With my Fedora Python maintainer hat on, I am not particularly happy about this. DeprecationWarnings have a tendency to break tests. I assumed Python 3.10.0b1 to be the last release that intentionally breaks things that worked with Python 3.9. It's not a strong opinion and if there is a consensus that adding new DeprecationWarnings is not considered "new feature" or "breaking change", I won't fight it, but it feels wrong. -- Miro Hrončok -- Phone: +420777974800 IRC: mhroncok
Miro, what tests (outside of Python itself) do you think may break, and do you have a way to check that? -Barry On Wed, Jun 23, 2021, at 17:15, Miro Hrončok wrote:
On 23. 06. 21 23:49, Irit Katriel via Python-Dev wrote:
Barry and I are working on a patch to add deprecation warnings in 3.10 when one of these are imported [6]. Let us know if you have any comments on this plan.
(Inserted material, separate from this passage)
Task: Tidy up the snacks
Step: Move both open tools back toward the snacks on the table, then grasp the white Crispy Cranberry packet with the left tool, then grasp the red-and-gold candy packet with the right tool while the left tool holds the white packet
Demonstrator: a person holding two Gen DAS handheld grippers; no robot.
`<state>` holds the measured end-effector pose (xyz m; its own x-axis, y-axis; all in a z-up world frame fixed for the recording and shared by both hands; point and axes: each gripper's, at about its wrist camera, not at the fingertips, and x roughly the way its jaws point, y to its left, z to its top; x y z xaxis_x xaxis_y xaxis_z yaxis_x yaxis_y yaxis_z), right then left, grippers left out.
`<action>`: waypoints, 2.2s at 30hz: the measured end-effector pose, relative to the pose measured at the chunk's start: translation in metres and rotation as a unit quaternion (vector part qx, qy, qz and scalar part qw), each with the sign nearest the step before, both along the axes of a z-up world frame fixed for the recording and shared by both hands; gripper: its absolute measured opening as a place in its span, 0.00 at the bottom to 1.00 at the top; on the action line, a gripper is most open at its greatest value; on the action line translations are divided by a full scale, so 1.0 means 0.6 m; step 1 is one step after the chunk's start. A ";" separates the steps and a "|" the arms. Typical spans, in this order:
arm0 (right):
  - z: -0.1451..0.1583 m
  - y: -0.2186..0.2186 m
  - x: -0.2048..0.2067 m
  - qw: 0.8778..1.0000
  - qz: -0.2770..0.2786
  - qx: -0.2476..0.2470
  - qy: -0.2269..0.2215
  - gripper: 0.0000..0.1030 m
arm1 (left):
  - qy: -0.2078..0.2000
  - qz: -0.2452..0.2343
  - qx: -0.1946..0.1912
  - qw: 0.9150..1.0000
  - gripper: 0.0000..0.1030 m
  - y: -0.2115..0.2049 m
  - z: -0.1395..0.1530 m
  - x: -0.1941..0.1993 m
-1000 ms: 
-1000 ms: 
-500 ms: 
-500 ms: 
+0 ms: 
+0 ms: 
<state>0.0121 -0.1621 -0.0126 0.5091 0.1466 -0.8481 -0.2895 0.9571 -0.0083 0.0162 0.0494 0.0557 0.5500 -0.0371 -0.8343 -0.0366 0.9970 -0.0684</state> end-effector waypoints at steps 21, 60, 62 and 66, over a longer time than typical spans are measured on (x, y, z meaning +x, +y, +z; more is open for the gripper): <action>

With my Fedora Python maintainer hat on, I am not particularly happy about this.
DeprecationWarnings have a tendency to break tests. I assumed Python 3.10.0b1 to be the last release that intentionally breaks things that worked with Python 3.9.
It's not a strong opinion and if there is a consensus that adding new DeprecationWarnings is not considered "new feature" or "breaking change", I won't fight it, but it feels wrong.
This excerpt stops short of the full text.